Prenatal exposure to viruses or parasites with tropism for the central nervous system is one of the risk factors for psychotic disorders. However, the relationship between past exposure to Toxoplasma gondii (T. gondii) and incidence of bipolar disorders (BD) is poorly documented across populations.
We explored the potential association between T. gondii exposure and BD in France, a country of high prevalence of Toxoplasmosis, comparing the prevalence of serological markers (IgG/IgM class antibodies) for T. gondii infection in 110 BD patients and 106 healthy controls all living in France. In a subgroup of 42 patients and 42 controls we also evaluated the levels of interleukin 6 (IL-6) transcripts, an adjunct marker of inflammation.

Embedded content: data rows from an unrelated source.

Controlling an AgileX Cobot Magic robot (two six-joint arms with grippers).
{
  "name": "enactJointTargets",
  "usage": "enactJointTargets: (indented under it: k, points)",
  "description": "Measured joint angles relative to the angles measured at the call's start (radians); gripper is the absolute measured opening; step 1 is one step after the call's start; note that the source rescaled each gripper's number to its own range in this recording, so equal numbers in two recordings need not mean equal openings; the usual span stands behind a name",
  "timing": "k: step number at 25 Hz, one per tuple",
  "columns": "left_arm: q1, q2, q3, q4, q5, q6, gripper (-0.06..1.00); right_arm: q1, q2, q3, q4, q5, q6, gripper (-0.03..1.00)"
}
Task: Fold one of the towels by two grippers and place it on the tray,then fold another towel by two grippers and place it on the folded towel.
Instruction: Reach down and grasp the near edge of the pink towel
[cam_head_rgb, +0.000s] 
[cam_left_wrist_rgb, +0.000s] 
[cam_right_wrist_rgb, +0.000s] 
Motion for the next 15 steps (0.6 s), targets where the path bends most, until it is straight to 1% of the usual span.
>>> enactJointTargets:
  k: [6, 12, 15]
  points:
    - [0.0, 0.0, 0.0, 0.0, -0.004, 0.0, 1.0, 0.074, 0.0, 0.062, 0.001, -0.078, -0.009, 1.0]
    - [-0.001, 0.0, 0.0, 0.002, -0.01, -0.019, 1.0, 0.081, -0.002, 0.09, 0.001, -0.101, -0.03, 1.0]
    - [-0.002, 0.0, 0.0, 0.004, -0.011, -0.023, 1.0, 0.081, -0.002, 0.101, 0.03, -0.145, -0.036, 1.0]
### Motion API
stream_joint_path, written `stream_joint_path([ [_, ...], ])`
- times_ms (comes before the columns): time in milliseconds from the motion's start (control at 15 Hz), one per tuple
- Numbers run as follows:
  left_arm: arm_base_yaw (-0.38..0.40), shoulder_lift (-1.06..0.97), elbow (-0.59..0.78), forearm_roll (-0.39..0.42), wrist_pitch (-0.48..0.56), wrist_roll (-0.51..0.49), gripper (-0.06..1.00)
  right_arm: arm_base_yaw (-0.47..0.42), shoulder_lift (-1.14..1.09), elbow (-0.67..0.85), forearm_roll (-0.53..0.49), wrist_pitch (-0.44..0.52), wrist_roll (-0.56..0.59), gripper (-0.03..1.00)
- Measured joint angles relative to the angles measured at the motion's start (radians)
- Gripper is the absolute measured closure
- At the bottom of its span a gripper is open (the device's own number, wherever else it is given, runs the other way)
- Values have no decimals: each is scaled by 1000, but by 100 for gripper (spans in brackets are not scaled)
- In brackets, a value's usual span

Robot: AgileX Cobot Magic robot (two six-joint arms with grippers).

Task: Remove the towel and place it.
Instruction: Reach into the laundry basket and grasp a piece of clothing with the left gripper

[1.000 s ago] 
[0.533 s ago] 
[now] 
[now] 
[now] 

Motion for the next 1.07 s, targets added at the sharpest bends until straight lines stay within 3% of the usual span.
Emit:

We found that the sero-positive group for IgG antibodies to T. gondii had a 2.7 fold odds of having BD as compared to the sero-negative group (OR=2.17 CI 95%=1.09-4.36, p=0.028). Despite the fact that BD patients had significantly higher levels of IL-6 than the non-patient controls, no notable association between T. gondii status and IL-6 transcript levels was found. We did not find any clinical or demographic correlates of Toxoplasma exposure in the study population.
Our results are to be interpreted with caution because of our small sample size.
We confirm the association between seropositive status to T. gondii and bipolar disorders reported in other populations and extend it to French patients. Our data strengthen the importance of early detection of T. gondii infected patients in order to propose specific and adequate treatments.